Teachers love the fact that the organization is helping to “build capacity and expand their garden spaces.” Plus, the program’s lessons are “standards-based and aligned with common core and/or state standards. For teachers, it’s a great way to engage kids in school,” according to Brashares.
It’s not just hyperbole: Edible Schoolyard NYC evaluates the program internally and also works with a team of researchers from Columbia Teacher’s College.
“In our East Harlem school, we’ve seen the number of students who ate food from the school’s salad bar jump from zero to 11 percent in just two years of programming,”says Brashares. “In our parents’ surveys that we send home to all schools, 76 percent of parents who took the survey reported that their children eat more healthy food at home than they did before Edible Schoolyard NYC programming. We’re excited to see these results.”
There are still challenges, though, including the sometimes lengthy process of building trust and relationships with the families of students and the surrounding communities.
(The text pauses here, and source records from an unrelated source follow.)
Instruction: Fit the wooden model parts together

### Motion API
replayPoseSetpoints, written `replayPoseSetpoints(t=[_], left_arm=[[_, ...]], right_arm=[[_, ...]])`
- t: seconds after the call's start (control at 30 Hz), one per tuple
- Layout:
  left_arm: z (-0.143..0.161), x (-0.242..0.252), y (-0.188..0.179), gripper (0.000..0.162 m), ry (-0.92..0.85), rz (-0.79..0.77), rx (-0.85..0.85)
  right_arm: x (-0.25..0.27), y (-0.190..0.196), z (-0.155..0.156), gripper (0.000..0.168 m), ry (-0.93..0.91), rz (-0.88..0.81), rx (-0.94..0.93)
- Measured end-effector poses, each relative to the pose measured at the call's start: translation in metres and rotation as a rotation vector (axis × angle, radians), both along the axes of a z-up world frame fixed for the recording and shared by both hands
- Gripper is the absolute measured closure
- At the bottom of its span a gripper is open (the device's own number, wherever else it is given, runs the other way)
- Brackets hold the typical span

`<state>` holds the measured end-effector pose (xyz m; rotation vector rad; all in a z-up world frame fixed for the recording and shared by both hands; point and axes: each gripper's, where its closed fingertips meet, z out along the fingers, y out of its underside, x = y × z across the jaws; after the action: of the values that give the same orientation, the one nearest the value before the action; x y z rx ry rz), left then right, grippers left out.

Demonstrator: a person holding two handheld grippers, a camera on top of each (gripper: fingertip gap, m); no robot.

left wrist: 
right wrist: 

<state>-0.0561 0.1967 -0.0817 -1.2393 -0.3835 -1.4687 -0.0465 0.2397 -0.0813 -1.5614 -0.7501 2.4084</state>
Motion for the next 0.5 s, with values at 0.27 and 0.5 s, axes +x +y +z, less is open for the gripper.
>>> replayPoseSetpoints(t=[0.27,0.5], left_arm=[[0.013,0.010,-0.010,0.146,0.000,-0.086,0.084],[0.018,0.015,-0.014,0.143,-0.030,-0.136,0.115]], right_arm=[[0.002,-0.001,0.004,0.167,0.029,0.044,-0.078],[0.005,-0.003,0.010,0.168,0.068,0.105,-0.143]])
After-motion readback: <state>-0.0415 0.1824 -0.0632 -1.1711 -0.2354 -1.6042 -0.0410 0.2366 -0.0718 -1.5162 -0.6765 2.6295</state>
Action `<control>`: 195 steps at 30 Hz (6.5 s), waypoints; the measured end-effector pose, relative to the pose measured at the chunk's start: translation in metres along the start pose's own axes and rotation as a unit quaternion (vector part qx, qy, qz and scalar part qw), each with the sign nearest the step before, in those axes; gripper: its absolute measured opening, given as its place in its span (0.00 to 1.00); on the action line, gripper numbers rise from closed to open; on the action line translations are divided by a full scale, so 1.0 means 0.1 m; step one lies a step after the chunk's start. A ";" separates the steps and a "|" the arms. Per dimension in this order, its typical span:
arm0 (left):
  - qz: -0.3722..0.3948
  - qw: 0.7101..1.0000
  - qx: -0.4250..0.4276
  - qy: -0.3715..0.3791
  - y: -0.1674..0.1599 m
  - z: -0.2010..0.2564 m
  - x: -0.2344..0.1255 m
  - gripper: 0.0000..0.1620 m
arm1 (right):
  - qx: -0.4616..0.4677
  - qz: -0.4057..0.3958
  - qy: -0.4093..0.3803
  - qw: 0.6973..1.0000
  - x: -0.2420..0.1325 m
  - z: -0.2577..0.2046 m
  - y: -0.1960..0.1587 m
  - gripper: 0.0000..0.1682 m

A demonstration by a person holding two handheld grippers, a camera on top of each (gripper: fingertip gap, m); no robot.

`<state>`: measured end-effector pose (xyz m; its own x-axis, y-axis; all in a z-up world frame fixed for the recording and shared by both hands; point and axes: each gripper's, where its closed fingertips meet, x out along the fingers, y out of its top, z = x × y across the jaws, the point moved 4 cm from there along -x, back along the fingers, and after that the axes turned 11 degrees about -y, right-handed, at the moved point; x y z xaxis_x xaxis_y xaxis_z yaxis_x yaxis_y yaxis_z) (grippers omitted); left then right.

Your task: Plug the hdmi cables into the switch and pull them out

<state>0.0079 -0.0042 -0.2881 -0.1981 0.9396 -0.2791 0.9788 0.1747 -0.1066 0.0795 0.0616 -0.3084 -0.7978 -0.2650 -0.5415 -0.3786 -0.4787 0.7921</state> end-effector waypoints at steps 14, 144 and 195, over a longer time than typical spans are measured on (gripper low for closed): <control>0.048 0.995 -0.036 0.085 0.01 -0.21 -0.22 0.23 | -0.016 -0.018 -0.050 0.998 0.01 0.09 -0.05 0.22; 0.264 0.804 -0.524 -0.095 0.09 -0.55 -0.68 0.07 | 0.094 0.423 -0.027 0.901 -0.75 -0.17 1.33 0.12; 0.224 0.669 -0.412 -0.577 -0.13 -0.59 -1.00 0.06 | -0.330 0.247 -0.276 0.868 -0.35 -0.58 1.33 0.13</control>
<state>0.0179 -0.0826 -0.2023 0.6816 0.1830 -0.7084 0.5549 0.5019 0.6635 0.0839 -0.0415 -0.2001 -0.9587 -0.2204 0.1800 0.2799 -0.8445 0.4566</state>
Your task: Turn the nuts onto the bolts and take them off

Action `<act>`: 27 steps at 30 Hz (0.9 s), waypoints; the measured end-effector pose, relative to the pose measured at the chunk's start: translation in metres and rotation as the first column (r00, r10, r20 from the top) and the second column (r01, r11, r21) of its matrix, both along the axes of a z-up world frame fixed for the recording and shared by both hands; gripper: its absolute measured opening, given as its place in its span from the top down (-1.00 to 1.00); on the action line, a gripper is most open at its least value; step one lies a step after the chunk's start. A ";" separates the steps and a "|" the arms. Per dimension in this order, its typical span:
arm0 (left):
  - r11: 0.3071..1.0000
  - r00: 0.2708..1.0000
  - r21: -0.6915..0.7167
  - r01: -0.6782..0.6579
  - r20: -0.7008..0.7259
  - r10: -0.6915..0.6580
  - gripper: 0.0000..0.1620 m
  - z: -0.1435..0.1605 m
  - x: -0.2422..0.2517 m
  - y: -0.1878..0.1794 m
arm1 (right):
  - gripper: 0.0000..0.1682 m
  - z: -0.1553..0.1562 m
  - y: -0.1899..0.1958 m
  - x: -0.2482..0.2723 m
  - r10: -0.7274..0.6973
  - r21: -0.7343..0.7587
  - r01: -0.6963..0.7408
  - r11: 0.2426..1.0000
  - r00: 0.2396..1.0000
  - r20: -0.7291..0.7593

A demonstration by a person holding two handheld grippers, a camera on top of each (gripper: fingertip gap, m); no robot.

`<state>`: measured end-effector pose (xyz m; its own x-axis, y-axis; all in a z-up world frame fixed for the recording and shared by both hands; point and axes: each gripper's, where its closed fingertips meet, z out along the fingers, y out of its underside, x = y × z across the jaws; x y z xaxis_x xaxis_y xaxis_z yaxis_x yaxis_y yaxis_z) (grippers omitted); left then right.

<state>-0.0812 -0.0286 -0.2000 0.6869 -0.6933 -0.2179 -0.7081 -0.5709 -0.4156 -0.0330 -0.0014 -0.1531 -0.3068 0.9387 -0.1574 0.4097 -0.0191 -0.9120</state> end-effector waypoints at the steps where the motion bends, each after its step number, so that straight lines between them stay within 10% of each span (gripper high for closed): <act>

“Our incredible teams at each of the schools work hard to find the community leaders and ways that we can engage with the parents and communities. But we’re seeing our investment in the communities paying off; at our most recent family day at our school in Brooklyn, P.S. 216, we had over 500 people attend for a day of chef demos, garden tours, and activities, and fun wellness activities, says Brashares.
This is a big difference from earlier events when the program first started where they would only get 10 or 15 people to attend.
“It is exciting to see this engagement with our program, and it is translating into more kids eating healthy food,” she says. “We want all kids to have access to this type of education. If kids grow food and cook food, they will eat it!”